Вариант использования из данных Health

В продолжение более раннего сообщения Оценка качества модели, алгоритма или прогноза мы продолжим здесь с данными о здоровье, База данных диабета индейцев пима. База данных диабета индейцев пима — это хорошо известный и широко используемый набор данных в области исследований диабета и машинного обучения. Набор данных содержит информацию о женщинах-индейцах пима в возрасте 21 года и старше из индейской общины пима недалеко от Феникса, штат Аризона, США.

Этот набор данных часто используется для изучения методов прогностического моделирования и классификации для прогнозирования начала диабета на основе различных атрибутов, связанных со здоровьем. Набор данных включает следующие переменные:

Беременности: количество беременностей.

Глюкоза: концентрация глюкозы в плазме крови через 2 часа после перорального теста на толерантность к глюкозе.

Кровяное давление: диастолическое артериальное давление (мм рт. ст.).

SkinThickness: толщина кожной складки трицепса (мм).

Инсулин: 2-часовой инсулин в сыворотке (мЕд/мл)

ИМТ:индекс массы тела (вес в кг / (рост в м)²)

DiabetesPedigreeFunction:функция родословной диабета (показатель семейного анамнеза).

Возраст:Возраст (лет)

Результат: переменная класса (0 или 1), указывающая, развился ли у человека диабет или нет.

Целью использования этого набора данных обычно является разработка моделей, которые могут прогнозировать наличие или отсутствие диабета на основе заданных атрибутов.

Исследователи и специалисты по данным часто применяют к этому набору данных различные алгоритмы машинного обучения, такие как логистическая регрессия, деревья решений, случайные леса и машины опорных векторов, для построения прогностических моделей возникновения диабета.
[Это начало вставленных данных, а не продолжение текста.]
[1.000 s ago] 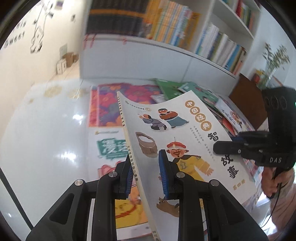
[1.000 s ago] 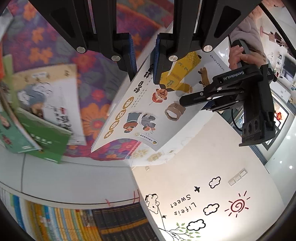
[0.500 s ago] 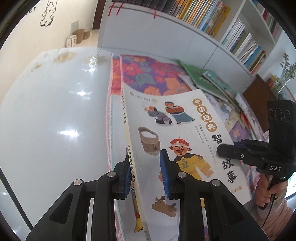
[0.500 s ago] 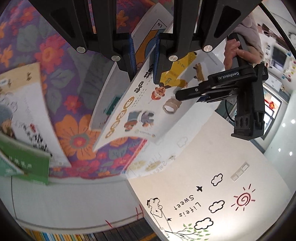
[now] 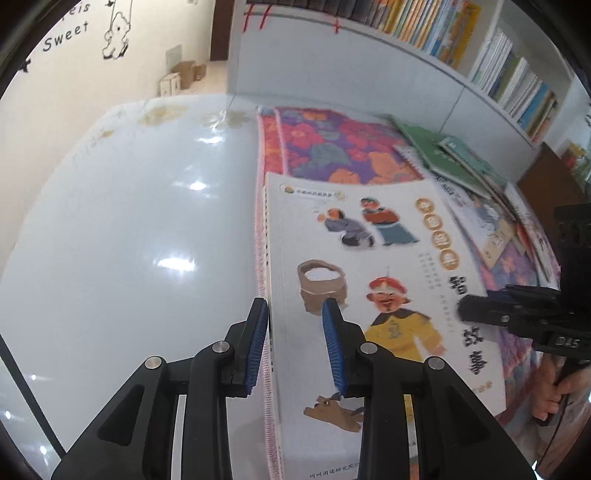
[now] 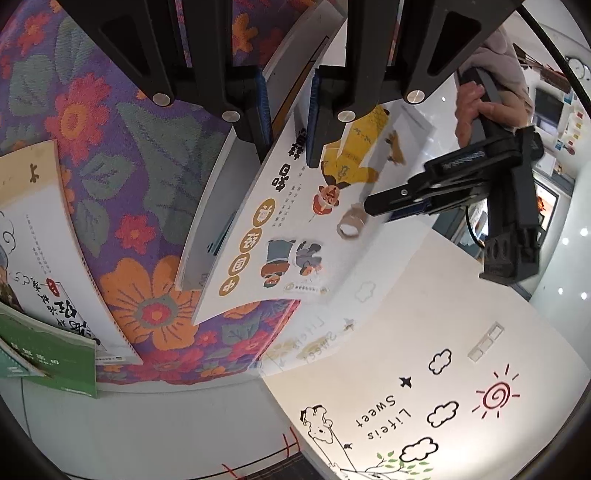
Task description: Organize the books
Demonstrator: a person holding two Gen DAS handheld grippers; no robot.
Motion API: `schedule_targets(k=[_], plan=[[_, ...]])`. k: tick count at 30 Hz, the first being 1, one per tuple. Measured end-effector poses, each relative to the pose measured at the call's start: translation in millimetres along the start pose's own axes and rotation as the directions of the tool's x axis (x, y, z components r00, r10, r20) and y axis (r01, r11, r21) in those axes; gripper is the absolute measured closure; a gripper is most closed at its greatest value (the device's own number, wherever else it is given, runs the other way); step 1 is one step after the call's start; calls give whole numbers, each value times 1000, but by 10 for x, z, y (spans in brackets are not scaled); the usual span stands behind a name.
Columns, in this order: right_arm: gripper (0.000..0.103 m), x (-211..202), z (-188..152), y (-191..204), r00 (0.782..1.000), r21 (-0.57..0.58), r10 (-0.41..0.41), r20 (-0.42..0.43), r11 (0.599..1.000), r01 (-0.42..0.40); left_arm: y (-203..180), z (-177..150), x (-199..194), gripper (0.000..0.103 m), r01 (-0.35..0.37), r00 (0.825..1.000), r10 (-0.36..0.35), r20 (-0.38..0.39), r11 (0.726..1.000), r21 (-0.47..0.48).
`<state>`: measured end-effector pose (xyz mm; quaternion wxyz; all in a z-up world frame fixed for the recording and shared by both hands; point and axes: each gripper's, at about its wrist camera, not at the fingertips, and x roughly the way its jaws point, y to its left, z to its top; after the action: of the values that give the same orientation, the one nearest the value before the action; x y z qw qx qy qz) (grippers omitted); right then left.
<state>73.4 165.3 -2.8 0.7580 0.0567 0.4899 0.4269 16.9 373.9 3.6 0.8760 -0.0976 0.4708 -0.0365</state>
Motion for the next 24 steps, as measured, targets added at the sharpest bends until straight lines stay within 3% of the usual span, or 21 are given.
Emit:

Кроме того, набор данных полезен для изучения взаимосвязи между различными факторами риска и развитием диабета.

База данных диабета индейцев пима стала эталонным набором данных в этой области, помогая в разработке и оценке новых алгоритмов и методов прогнозирования и классификации диабета.
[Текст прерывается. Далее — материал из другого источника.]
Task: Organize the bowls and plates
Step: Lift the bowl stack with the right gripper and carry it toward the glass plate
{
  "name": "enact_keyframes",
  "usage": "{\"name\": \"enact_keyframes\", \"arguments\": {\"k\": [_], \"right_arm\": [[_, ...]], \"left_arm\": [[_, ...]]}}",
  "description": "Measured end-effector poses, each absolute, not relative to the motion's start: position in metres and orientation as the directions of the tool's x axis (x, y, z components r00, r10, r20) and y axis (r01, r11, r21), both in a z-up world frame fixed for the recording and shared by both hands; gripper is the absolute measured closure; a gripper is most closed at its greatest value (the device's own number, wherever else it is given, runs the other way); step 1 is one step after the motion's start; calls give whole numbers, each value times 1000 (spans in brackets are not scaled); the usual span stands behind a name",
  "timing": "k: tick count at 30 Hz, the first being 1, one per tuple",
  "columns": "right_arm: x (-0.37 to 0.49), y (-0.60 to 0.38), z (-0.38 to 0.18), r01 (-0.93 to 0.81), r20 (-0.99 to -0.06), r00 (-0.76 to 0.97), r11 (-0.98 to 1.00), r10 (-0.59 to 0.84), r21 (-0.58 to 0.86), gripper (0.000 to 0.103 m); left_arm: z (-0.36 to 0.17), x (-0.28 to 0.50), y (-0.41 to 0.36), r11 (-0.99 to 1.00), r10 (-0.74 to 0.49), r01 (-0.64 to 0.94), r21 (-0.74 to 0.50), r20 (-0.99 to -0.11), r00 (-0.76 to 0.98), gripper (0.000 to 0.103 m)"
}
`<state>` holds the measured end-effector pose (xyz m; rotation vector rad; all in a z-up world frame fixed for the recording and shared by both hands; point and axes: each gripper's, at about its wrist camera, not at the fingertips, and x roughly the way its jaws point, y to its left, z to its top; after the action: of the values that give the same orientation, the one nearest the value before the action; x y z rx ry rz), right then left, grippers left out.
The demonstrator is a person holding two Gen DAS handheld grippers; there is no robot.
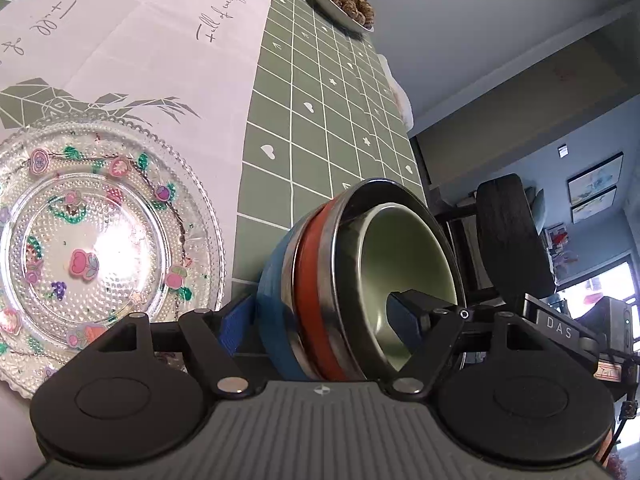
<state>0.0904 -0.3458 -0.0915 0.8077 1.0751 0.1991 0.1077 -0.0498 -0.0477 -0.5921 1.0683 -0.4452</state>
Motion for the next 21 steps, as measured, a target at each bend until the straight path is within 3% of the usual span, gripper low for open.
{"name": "enact_keyframes", "arguments": {"k": [8, 21], "right_arm": [[87, -348, -93, 246, -708, 488, 699, 509, 672, 47], [80, -367, -95, 305, -704, 504, 659, 501, 687, 49]], "left_arm": [[-44, 107, -60, 798, -580, 93, -595, -717, 388, 26], [-54, 116, -61, 744, -634, 47, -667, -682, 365, 27]]}}
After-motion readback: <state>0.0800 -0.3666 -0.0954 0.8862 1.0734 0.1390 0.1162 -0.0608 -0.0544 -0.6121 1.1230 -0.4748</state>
Здесь, в этом кратком чтении, мы можем выполнить регрессионный анализ Pima Indians Diabetes Database предсказания диабета, используя другие переменные в качестве предикторов. Мы разделяем данные на наборы для обучения и тестирования, строим модель линейной регрессии, делаем прогнозы на тестовом наборе и рассчитываем метрики оценки.
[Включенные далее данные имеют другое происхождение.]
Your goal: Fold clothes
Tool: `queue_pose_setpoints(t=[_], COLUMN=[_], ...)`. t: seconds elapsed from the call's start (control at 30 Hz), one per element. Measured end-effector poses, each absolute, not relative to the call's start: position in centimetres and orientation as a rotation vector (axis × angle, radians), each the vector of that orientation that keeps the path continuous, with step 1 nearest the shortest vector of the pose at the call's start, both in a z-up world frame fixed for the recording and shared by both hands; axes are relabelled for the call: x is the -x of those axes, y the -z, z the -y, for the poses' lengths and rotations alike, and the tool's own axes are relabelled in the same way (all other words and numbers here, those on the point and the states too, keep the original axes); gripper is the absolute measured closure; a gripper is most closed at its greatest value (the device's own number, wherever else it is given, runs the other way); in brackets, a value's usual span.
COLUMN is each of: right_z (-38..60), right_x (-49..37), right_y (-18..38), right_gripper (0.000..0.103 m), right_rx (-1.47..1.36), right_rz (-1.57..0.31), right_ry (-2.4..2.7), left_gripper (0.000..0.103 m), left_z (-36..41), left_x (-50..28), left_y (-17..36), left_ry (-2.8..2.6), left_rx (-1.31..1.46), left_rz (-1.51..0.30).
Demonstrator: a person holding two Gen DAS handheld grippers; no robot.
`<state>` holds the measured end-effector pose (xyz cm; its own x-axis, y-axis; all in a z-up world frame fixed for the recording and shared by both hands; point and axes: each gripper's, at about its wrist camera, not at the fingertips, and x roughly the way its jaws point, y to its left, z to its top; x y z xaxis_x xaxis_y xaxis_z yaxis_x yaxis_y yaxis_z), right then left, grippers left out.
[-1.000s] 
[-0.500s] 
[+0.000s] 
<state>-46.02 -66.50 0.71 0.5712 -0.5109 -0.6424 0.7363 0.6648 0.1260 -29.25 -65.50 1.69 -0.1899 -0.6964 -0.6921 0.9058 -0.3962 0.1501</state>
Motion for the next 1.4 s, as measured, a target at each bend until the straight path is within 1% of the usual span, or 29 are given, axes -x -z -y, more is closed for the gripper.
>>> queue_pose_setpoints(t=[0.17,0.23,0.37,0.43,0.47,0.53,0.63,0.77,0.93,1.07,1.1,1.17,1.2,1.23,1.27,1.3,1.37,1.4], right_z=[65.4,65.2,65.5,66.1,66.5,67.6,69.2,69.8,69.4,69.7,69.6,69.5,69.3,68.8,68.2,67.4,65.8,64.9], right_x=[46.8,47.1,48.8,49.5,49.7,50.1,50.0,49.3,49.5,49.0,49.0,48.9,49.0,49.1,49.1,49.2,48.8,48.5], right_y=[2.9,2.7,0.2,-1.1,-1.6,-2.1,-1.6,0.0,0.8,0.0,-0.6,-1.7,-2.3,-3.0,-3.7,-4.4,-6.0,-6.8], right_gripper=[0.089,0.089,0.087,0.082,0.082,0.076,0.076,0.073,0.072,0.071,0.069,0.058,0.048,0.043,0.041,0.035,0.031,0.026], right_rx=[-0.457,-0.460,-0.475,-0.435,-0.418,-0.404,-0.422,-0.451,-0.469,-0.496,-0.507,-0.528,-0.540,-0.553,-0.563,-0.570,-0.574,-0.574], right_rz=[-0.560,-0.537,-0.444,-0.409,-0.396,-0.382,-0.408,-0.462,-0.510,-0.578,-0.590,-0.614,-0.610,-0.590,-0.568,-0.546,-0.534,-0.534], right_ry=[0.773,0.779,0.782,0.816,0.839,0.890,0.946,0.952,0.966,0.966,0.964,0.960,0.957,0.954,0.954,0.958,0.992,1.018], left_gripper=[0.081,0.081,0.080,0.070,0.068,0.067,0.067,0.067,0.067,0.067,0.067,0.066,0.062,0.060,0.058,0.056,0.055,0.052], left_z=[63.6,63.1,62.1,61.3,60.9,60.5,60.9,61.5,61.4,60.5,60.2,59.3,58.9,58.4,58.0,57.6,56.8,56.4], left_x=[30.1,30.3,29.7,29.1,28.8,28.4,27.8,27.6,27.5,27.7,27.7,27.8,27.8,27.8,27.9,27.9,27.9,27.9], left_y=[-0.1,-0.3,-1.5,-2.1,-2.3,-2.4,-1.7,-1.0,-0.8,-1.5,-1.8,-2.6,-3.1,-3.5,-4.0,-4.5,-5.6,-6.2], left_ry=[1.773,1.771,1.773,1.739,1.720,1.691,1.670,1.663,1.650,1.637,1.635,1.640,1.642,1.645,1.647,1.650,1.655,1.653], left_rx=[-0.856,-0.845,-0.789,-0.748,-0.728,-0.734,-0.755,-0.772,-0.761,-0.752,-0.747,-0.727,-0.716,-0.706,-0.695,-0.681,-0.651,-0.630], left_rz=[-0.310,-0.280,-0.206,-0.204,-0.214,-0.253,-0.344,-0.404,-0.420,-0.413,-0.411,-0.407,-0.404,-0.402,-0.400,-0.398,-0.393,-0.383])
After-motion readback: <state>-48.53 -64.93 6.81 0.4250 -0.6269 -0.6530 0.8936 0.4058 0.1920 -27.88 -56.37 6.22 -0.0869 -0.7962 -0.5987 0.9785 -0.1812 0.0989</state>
Чтобы получить доступ и использовать базу данных диабета индейцев пима в R, вы можете загрузить ее с помощью функции data(), а затем выполнить регрессионный анализ для оценки ее модели:

# Load the Pima Indians Diabetes Database
data(PimaIndiansDiabetes)
# Split the data into training and testing sets
set.seed(123)
split <- initial_split(PimaIndiansDiabetes, prop = 0.7)
trainData <- training(split)
testData <- testing(split)
# Build a linear regression model
model <- lm(diabetes ~., data = trainData)
# Make predictions on the test set
predictions <- predict(model, newdata = testData)
# Calculate evaluation metrics
residuals <- residuals(model)
ssr <- sum(residuals^2)
mse <- mean(residuals^2)
r_squared <- summary(model)$r.squared
adj_r_squared <- summary(model)$adj.r.squared
# Print the evaluation metrics
cat("Sum of Squared Residuals (SSR):", ssr, "\n")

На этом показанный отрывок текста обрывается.